BACKGROUND: Robotic exoskeletons have been developed to assist locomotion and address gait abnormalities in children with cerebral palsy (CP). These wearable assistive devices provide powered assistance to the lower-extremity joints, as well as support and stability. RESEARCH QUESTION: Does exoskeleton-assisted walking improve gait in children with CP? METHODS: The PRISMA guidelines were used to conduct this systematic review. Articles were obtained in a search of the following electronic databases: Embase, CINAHL Complete, PubMed, Web of Science and MEDLINE. Studies investigating spatiotemporal, kinematic, kinetic, muscle activity and/or physiological parameters during exoskeleton-assisted walking in children with CP were included. All articles were assessed for methodological quality using an adapted version of the Quality Assessment Tool for Before-After (Pre-Post) Studies with No Control Group, provided by the National Institutes of Health (NIH). RESULTS: Thirteen studies were included. They involved the use of the following exoskeletons: tethered knee exoskeleton, pediatric knee exoskeleton (P.REX), untethered ankle exoskeleton, WAKE-Up ankle module, WAKE-Up ankle & knee module and unilateral ankle exosuit. Methodological quality varied, with key limitations in sample size and allocated time to adapt to the exoskeleton.
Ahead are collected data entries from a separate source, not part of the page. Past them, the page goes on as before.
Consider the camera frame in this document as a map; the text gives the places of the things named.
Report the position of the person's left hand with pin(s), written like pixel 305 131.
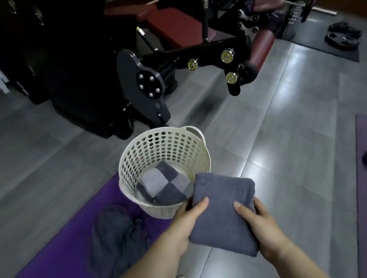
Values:
pixel 188 225

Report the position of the person's right hand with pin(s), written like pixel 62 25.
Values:
pixel 268 230

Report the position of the dark grey tagged towel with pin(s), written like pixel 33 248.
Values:
pixel 166 169
pixel 220 207
pixel 170 196

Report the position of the light grey tagged towel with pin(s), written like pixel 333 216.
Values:
pixel 180 182

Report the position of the whitish grey towel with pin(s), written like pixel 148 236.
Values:
pixel 154 182

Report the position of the white perforated laundry basket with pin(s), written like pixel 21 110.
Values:
pixel 132 164

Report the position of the red padded gym machine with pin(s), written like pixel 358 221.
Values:
pixel 212 50

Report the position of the black floor mat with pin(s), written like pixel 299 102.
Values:
pixel 309 38

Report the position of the dark red machine pad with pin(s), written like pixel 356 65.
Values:
pixel 174 24

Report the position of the stack of black weight plates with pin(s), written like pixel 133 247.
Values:
pixel 342 36

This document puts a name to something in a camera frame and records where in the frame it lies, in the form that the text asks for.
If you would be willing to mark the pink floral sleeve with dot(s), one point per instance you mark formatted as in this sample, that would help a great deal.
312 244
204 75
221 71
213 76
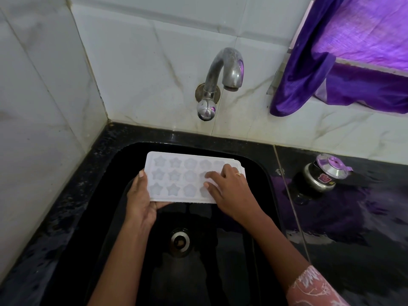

There was a consensus that robotic exoskeletons improve gait given careful optimisation of exoskeleton torque and sufficient exoskeleton practice time for each participant. Improvements in gait included reduced metabolic cost of walking, increased walking speed, and increased knee and hip extension during stance. Furthermore, exoskeletons with an actuated ankle module were shown to promote normal ankle rocker function. SIGNIFICANCE: Robotic exoskeletons have the potential to improve the mobility of CP children and may therefore increase community participation and improve quality of life. Future work should involve larger controlled intervention studies utilising robotic exoskeletons to improve gait in children with CP. These studies should ensure sufficient exoskeleton practice time for each participant.

Rehabilitation Supported by Technology: Protocol for an International Cocreation and User Experience Study.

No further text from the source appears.